INFORMATION PROVIDED
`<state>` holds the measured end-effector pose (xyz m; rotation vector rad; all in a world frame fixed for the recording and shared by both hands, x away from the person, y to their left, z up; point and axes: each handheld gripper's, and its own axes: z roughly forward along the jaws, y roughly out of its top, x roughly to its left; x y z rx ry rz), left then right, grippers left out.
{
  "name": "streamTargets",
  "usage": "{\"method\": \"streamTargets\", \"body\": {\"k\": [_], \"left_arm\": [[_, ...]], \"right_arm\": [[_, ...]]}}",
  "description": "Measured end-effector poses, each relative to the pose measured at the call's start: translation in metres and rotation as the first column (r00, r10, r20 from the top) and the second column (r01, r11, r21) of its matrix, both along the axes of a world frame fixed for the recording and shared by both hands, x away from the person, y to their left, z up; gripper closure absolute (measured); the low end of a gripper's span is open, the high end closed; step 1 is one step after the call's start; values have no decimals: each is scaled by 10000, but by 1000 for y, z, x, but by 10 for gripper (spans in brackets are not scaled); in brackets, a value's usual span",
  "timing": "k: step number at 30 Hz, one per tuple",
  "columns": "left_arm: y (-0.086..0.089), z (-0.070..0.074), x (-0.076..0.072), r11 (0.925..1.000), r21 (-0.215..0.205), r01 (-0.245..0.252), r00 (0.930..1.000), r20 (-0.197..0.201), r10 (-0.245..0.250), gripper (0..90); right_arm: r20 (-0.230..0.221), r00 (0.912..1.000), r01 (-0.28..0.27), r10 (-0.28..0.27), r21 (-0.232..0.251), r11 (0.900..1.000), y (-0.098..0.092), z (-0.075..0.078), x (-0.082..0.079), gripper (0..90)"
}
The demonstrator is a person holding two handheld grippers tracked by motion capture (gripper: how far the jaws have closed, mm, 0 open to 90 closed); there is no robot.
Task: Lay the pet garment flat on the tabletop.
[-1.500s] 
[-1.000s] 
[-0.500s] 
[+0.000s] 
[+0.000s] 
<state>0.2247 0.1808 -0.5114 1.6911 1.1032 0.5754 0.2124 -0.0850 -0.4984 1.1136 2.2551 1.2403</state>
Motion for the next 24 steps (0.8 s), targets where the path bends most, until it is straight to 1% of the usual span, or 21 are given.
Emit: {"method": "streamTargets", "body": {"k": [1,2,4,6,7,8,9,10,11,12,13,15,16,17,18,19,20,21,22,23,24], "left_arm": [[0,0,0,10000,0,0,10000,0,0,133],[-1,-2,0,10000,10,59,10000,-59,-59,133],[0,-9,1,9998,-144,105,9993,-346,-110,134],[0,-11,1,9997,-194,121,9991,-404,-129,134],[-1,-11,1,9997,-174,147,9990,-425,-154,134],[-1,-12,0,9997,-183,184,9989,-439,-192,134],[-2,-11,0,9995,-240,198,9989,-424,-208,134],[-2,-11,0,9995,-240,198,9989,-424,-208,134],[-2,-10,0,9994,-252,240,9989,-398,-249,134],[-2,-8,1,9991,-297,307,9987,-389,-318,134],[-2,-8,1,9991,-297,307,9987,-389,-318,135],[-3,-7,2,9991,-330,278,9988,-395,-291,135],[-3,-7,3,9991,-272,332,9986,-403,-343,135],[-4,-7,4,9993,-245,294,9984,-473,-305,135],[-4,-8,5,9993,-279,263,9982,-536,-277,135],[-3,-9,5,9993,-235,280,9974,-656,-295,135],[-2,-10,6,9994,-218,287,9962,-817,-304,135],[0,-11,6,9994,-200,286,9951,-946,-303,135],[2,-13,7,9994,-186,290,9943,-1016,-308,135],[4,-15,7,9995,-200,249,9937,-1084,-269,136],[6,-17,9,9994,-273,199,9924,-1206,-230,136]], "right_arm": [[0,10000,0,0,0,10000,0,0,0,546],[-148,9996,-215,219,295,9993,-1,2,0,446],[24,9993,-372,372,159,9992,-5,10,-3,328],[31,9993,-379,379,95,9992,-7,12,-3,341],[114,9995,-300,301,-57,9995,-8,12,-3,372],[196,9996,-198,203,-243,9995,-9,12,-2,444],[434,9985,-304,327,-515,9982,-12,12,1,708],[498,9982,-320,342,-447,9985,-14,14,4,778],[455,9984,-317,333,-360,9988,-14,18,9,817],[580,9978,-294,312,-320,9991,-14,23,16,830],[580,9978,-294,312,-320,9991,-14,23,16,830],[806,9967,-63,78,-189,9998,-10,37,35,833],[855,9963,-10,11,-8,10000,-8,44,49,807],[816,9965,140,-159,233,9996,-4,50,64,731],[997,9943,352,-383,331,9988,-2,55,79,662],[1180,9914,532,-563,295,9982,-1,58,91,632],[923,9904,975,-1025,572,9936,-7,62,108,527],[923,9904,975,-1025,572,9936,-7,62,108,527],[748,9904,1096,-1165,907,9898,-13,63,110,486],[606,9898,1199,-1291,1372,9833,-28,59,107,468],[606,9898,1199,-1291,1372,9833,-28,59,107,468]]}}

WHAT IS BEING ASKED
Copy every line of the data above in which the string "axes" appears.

EXERCISE OUTPUT
`<state>` holds the measured end-effector pose (xyz m; rotation vector rad; all in a world frame fixed for the recording and shared by both hands, x away from the person, y to their left, z up; point and axes: each handheld gripper's, and its own axes: z roughly forward along the jaws, y roughly out of its top, x roughly to its left; x y z rx ry rz), left then right, grippers left out.
  "description": "Measured end-effector poses, each relative to the pose measured at the call's start: translation in metres and rotation as the first column (r00, r10, r20 from the top) and the second column (r01, r11, r21) of its matrix, both along the axes of a world frame fixed for the recording and shared by both hands, x away from the person, y to their left, z up; gripper closure absolute (measured); the low end of a gripper's span is open, the high end closed; step 1 is one step after the call's start; values have no decimals: each is scaled by 10000, but by 1000 for y, z, x, but by 10 for gripper (spans in brackets are not scaled); in brackets, a value's usual span",

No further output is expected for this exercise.